ASSIGNMENT: Copy out each line of the data that includes the string "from".

--- GIVEN MATERIAL Enclosed Below ---

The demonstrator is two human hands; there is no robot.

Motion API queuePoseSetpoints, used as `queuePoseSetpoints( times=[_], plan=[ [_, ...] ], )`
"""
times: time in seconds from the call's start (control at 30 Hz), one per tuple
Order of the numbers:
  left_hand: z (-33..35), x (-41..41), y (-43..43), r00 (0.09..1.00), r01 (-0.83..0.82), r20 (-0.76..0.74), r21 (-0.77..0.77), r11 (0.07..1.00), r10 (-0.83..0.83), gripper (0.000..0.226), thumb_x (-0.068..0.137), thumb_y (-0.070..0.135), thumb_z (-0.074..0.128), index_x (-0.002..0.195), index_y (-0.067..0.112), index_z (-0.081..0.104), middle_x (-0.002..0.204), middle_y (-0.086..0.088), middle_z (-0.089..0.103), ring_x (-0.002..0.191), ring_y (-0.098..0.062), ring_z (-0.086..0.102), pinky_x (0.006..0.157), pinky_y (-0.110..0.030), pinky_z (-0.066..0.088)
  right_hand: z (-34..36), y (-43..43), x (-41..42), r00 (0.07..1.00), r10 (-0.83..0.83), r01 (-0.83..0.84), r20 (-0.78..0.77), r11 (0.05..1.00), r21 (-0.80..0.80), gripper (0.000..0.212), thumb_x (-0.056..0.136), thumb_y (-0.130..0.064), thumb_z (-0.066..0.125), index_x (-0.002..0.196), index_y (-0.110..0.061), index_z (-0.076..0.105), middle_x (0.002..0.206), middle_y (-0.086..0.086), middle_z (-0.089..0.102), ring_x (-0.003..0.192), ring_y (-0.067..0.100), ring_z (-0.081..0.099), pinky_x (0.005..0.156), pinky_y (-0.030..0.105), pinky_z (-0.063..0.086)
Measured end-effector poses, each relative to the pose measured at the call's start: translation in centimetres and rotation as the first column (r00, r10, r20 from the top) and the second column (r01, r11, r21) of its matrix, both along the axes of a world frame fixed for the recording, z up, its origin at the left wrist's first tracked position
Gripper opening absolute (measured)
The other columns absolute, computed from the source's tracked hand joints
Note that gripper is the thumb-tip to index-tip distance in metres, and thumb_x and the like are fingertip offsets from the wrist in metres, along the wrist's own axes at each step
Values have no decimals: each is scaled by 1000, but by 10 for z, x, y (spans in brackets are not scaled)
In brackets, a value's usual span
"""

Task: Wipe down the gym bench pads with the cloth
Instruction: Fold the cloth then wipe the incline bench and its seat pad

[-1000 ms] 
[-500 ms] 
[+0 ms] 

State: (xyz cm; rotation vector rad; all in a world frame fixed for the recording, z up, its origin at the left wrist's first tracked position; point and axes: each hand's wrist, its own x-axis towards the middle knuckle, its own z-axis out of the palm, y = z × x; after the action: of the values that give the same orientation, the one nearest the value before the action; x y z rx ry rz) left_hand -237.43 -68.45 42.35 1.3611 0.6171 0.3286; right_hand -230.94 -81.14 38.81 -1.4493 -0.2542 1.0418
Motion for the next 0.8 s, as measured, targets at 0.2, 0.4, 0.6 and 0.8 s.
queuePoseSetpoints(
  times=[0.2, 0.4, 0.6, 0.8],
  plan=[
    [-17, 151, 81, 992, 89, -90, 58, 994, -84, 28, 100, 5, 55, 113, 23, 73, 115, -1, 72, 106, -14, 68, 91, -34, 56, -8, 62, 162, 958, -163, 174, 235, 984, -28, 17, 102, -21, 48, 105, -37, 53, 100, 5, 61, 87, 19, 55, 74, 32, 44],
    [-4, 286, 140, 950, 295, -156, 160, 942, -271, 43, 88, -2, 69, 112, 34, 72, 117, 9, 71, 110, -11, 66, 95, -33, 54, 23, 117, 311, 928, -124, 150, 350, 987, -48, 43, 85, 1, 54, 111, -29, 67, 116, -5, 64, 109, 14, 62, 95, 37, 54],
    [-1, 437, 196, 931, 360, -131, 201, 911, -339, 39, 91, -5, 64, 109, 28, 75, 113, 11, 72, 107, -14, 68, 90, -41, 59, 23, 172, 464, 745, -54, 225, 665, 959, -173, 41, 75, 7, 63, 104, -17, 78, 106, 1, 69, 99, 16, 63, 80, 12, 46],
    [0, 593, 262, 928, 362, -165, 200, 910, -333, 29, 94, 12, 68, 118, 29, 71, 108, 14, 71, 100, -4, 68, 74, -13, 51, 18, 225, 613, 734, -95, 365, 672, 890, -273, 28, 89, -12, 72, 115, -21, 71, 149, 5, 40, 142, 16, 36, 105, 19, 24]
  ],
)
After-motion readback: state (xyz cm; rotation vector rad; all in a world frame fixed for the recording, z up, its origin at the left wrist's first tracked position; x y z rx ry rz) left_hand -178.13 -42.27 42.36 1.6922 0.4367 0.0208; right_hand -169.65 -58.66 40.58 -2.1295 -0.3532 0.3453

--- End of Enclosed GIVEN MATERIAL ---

COMPLETED TASK:
times: time in seconds from the call's start (control at 30 Hz), one per tuple
Measured end-effector poses, each relative to the pose measured at the call's start: translation in centimetres and rotation as the first column (r00, r10, r20 from the top) and the second column (r01, r11, r21) of its matrix, both along the axes of a world frame fixed for the recording, z up, its origin at the left wrist's first tracked position
The other columns absolute, computed from the source's tracked hand joints
Note that gripper is the thumb-tip to index-tip distance in metres, and thumb_x and the like are fingertip offsets from the wrist in metres, along the wrist's own axes at each step

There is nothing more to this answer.